Biochemical Genetics and Newborn Screening Laboratory, Department of Clinical Chemistry, Cliniques universitaires Saint-Luc, UCLouvain, B-1200 Brussels, Belgium; Groupe de Recherches Metaboliques, de Duve Institute, UCLouvain, Brussels, Belgium; Louvain Centre for Toxicology and Applied Pharmacology, Institut de Recherche Expérimentale et Clinique, UCLouvain, Brussels, Belgium.
Groupe de Recherches Metaboliques, de Duve Institute, UCLouvain, Brussels, Belgium.
Mol Genet Metab. 2023 Nov;140(3):107712. doi: 10.1016/j.ymgme.2023.107712. Epub 2023 Oct 24.

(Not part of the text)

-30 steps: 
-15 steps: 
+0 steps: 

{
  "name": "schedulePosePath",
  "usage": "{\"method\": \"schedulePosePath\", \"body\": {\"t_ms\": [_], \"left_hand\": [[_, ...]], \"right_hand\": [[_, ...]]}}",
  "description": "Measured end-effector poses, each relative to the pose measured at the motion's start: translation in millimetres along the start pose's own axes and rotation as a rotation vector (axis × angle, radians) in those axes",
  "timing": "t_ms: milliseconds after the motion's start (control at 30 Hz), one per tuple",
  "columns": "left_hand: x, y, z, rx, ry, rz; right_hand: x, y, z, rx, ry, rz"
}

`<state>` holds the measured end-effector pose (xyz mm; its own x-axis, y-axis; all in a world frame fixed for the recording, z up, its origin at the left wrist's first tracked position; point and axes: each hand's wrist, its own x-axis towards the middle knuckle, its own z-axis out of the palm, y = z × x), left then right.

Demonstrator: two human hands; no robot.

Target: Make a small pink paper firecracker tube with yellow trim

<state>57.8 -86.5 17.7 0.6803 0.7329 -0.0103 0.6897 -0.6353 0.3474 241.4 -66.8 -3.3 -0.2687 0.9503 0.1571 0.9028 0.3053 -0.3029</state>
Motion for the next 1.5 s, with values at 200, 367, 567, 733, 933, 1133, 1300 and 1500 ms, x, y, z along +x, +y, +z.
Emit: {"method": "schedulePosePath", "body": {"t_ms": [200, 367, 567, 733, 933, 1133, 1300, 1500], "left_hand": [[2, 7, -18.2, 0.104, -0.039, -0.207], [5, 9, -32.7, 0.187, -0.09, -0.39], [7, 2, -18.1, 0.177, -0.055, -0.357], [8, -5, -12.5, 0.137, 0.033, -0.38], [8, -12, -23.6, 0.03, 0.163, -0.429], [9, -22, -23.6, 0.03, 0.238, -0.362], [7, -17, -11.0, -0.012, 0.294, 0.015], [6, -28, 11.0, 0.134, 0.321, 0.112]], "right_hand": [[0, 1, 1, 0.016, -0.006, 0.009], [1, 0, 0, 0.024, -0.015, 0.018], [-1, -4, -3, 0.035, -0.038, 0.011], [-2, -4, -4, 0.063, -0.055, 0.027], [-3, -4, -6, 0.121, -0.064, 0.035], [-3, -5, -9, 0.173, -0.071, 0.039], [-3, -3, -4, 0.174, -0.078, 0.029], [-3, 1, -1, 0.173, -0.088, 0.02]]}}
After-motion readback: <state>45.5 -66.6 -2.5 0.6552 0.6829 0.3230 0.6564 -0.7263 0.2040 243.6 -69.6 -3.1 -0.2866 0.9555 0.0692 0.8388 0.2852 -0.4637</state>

Glycogen storage disease type Ib (GSD1b) and G6PC3-deficiency are rare autosomal recessive diseases caused by inactivating mutations in SLC37A4 (coding for G6PT) and G6PC3, respectively. Both diseases are characterized by neutropenia and neutrophil dysfunction due to the intracellular accumulation of 1,5-anhydroglucitol-6-phosphate (1,5-AG6P), a potent inhibitor of hexokinases. We recently showed that the use of SGLT2 inhibitor therapy to reduce tubular reabsorption of its precursor, 1,5-anhydroglucitol (1,5-AG), a glucose analog present in blood, successfully restored the neutropenia and neutrophil function in G6PC3-deficient and GSD1b patients. The intra-individual variability of response to the treatment and the need to adjust the dose during treatment, especially in pediatric populations, can only be efficiently optimized if the concentration of 1,5-AG in blood is monitored during treatment, together with the patients' clinical signs and symptoms. Monitoring the 1,5-AG levels would be greatly simplified if it could be performed on dry blood spots (DBS) which are easy to collect, store and transport. The challenge is to know if a suitable method can be developed to perform accurate and reproducible assays for 1,5-AG using DBS. Here, we describe and validate an assay that quantifies 1,5-AG in DBS using isotopic dilution quantitation by LC-MS/MS that should greatly facilitate patients' follow-up. 1,5-AG levels measured in plasma and DBS give comparable values. This assay was used to monitor the levels of 1,5-AG in DBS from 3 G6PC3-deficient and 6 GSD1b patients during treatment with SGLT2 inhibitors. We recommend this approach to verify the adequate therapeutical response and compliance to the treatment in G6PC3-deficient and GSD1b patients treated with SGLT2 inhibitors.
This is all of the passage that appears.